» **Task details**: First find the line with "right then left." in the entries below, then set down exactly every line through the line with "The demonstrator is", that line included.

*** Provided information Section Begins ***

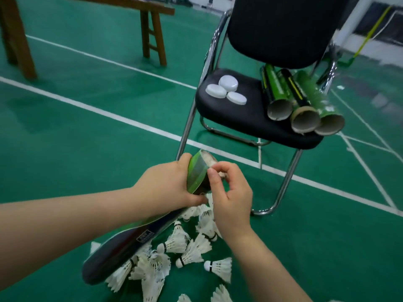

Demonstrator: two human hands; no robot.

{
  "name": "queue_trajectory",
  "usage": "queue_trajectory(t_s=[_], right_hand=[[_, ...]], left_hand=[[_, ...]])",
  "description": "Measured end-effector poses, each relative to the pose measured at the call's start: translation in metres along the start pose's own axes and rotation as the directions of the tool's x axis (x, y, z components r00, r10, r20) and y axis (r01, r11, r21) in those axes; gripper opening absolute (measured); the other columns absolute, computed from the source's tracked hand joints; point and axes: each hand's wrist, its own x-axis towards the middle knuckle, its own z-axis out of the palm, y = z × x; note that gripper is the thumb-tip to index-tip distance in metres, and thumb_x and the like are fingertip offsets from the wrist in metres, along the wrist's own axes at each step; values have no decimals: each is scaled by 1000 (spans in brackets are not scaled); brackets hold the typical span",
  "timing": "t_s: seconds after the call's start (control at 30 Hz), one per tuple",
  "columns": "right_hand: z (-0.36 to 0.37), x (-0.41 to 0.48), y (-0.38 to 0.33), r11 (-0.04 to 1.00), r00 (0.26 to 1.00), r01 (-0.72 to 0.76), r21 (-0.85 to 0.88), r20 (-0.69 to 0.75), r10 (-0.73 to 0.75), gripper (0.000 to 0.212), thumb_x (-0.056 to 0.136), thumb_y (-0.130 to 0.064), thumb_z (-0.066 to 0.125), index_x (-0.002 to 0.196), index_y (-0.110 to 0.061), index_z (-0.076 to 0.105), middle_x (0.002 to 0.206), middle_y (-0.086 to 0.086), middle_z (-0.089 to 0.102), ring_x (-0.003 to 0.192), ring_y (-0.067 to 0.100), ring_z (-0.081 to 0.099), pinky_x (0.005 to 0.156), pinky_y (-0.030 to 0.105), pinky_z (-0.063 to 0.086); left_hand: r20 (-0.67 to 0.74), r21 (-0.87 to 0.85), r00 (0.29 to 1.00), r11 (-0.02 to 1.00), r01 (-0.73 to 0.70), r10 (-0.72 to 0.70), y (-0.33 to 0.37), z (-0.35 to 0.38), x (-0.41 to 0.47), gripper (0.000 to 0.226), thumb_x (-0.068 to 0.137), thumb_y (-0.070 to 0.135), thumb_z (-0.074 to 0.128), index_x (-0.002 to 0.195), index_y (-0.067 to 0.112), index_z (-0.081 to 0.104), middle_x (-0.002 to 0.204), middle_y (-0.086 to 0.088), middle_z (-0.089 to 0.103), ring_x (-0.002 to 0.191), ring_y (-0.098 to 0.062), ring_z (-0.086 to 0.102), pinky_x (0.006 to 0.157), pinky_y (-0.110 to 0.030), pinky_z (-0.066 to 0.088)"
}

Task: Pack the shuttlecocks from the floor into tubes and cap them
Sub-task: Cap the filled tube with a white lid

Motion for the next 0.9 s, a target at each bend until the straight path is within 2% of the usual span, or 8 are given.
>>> queue_trajectory(t_s=[0.1, 0.27, 0.37, 0.47, 0.53, 0.67, 0.77, 0.9], right_hand=[[-13, 24, -11, 998, 998, 56, -39, -37, -58, 14, 85, -36, 49, 83, -24, 57, 81, -12, 56, 79, 6, 53, 69, 12, 39], [-34, 65, -29, 987, 986, 140, -75, -79, -146, 11, 83, -34, 53, 78, -24, 54, 78, -10, 55, 77, 2, 51, 69, 9, 37], [-44, 88, -36, 978, 976, 185, -99, -95, -194, 10, 83, -33, 53, 79, -24, 54, 78, -11, 55, 78, 2, 51, 69, 9, 37], [-52, 111, -40, 969, 969, 213, -127, -97, -226, 12, 83, -34, 53, 80, -23, 56, 79, -9, 55, 78, 6, 52, 69, 14, 39], [-58, 125, -43, 958, 963, 236, -163, -93, -253, 14, 83, -35, 52, 81, -23, 57, 79, -8, 56, 78, 10, 52, 69, 22, 43], [-66, 154, -46, 921, 943, 298, -252, -72, -325, 16, 83, -36, 51, 79, -22, 58, 76, -10, 55, 77, 13, 52, 71, 36, 46], [-66, 170, -40, 894, 937, 326, -307, -20, -349, 21, 82, -37, 50, 78, -20, 61, 76, -10, 59, 75, 14, 54, 73, 44, 47], [-61, 181, -16, 874, 936, 341, -347, 39, -349, 26, 85, -38, 47, 81, -19, 63, 76, -7, 62, 76, 15, 54, 75, 45, 46]], left_hand=[[-72, -90, 997, 996, -13, 6, 13, -14, 14, 66, 67, 68, 60, 111, 28, 33, 83, 12, 56, 71, -13, 56, 62, -30, 50], [-189, -280, 982, 960, -34, -20, 36, -34, 40, 55, 65, 62, 64, 99, 31, 33, 78, 15, 52, 71, -13, 51, 58, -29, 39], [-243, -329, 969, 943, -44, -39, 47, -46, 56, 55, 66, 57, 67, 100, 31, 32, 78, 13, 49, 71, -15, 49, 60, -30, 37], [-276, -351, 960, 934, -64, -38, 57, -59, 72, 55, 68, 53, 69, 100, 30, 31, 75, 13, 47, 71, -16, 47, 60, -29, 36], [-287, -361, 957, 930, -70, -39, 62, -66, 84, 58, 68, 52, 69, 106, 27, 33, 74, 14, 46, 73, -17, 49, 62, -29, 38], [-308, -391, 950, 917, -75, -54, 64, -73, 109, 64, 67, 53, 69, 112, 22, 36, 76, 12, 53, 78, -21, 58, 66, -34, 48], [-323, -435, 943, 898, -69, -84, 61, -67, 123, 62, 66, 52, 71, 106, 23, 33, 72, 15, 50, 73, -19, 54, 61, -32, 44], [-323, -483, 938, 874, -51, -124, 54, -45, 136, 59, 67, 52, 72, 101, 29, 29, 71, 19, 47, 71, -17, 49, 61, -29, 39]])
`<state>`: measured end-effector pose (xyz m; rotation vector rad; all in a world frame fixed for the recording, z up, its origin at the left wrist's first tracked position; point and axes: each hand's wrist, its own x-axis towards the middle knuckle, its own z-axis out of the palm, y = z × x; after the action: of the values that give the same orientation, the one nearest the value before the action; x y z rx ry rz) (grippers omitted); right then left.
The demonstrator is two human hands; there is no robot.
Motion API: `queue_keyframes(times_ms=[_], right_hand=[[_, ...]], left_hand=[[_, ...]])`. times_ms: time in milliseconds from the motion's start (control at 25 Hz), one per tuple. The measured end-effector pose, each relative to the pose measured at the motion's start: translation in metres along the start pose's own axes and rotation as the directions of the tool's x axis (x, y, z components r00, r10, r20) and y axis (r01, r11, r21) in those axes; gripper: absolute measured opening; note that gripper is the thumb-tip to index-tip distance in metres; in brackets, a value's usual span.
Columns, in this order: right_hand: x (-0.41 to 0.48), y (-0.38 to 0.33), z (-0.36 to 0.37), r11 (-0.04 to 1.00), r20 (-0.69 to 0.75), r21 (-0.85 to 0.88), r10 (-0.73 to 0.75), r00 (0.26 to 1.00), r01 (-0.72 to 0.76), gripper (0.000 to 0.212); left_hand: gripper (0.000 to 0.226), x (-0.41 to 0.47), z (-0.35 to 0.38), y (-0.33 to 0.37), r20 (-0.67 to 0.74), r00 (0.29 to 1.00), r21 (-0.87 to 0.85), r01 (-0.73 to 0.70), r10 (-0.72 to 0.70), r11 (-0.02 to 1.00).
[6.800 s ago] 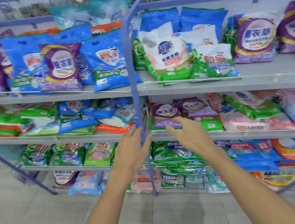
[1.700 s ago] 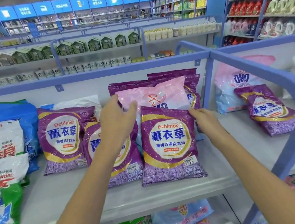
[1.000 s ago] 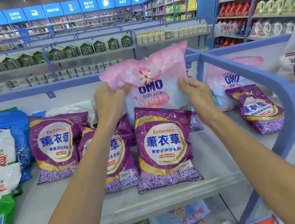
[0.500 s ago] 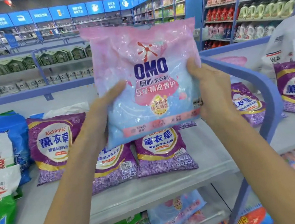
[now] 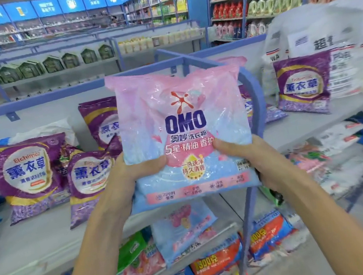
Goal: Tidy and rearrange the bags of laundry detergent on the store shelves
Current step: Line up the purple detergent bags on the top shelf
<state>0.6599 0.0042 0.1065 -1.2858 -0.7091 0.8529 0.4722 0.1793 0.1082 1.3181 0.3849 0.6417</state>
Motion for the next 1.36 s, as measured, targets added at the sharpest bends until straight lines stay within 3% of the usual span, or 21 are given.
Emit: queue_keyframes(times_ms=[160,320,400,440,560,680,1000,1160,1280,1360], right_hand=[[-0.046,-0.005,-0.057,1.000,-0.121,-0.011,-0.016,0.993,0.015,0.045],[-0.092,-0.011,-0.121,1.000,-0.178,-0.006,-0.020,0.984,0.020,0.021],[-0.110,-0.015,-0.149,1.000,-0.202,0.018,-0.021,0.979,0.025,0.014],[-0.116,-0.016,-0.163,0.999,-0.209,0.024,-0.018,0.978,0.024,0.018],[-0.128,-0.019,-0.205,1.000,-0.229,0.027,0.003,0.974,0.003,0.038],[-0.125,-0.014,-0.237,0.998,-0.272,0.057,0.023,0.962,-0.007,0.050],[-0.066,-0.017,-0.305,0.999,-0.249,-0.003,0.043,0.967,-0.045,0.028],[-0.006,-0.030,-0.331,0.996,-0.192,-0.083,0.025,0.981,-0.042,0.029],[0.051,-0.033,-0.335,0.991,-0.131,-0.134,-0.004,0.991,-0.013,0.037],[0.083,-0.031,-0.328,0.988,-0.113,-0.155,-0.033,0.993,0.016,0.025]], left_hand=[[0.071,-0.014,0.069,-0.026,0.034,0.998,-0.081,0.052,-0.050,0.995],[0.060,-0.023,0.148,-0.046,-0.105,0.990,0.000,0.090,-0.089,0.996],[0.068,-0.025,0.181,-0.052,-0.120,0.984,0.022,0.135,-0.131,0.991],[0.070,-0.025,0.196,-0.056,-0.108,0.984,0.019,0.142,-0.139,0.990],[0.040,-0.026,0.241,-0.066,-0.078,0.989,0.043,0.130,-0.126,0.991],[0.035,-0.016,0.269,-0.075,-0.070,0.988,0.086,0.145,-0.139,0.986],[0.038,0.060,0.314,-0.107,-0.168,0.975,0.106,0.167,-0.148,0.980],[0.052,0.118,0.318,-0.123,-0.322,0.936,0.109,0.188,-0.145,0.976],[0.044,0.155,0.315,-0.127,-0.472,0.882,0.125,0.074,-0.006,0.989],[0.040,0.171,0.310,-0.125,-0.576,0.811,0.226,0.037,0.103,0.973]])
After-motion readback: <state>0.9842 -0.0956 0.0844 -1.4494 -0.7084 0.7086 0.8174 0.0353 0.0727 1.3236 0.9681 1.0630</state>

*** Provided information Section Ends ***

» **Solution to the problem**:
`<state>`: measured end-effector pose (xyz m; rotation vector rad; all in a world frame fixed for the recording, z up, its origin at the left wrist's first tracked position; point and axes: each hand's wrist, its own x-axis towards the middle knuckle, its own z-axis out of the palm, y = z × x; after the action: of the values that give the same orientation, the one nearest the value before the action; x y z rx ry rz) (grippers omitted); right then left.
The demonstrator is two human hands; there is no robot.

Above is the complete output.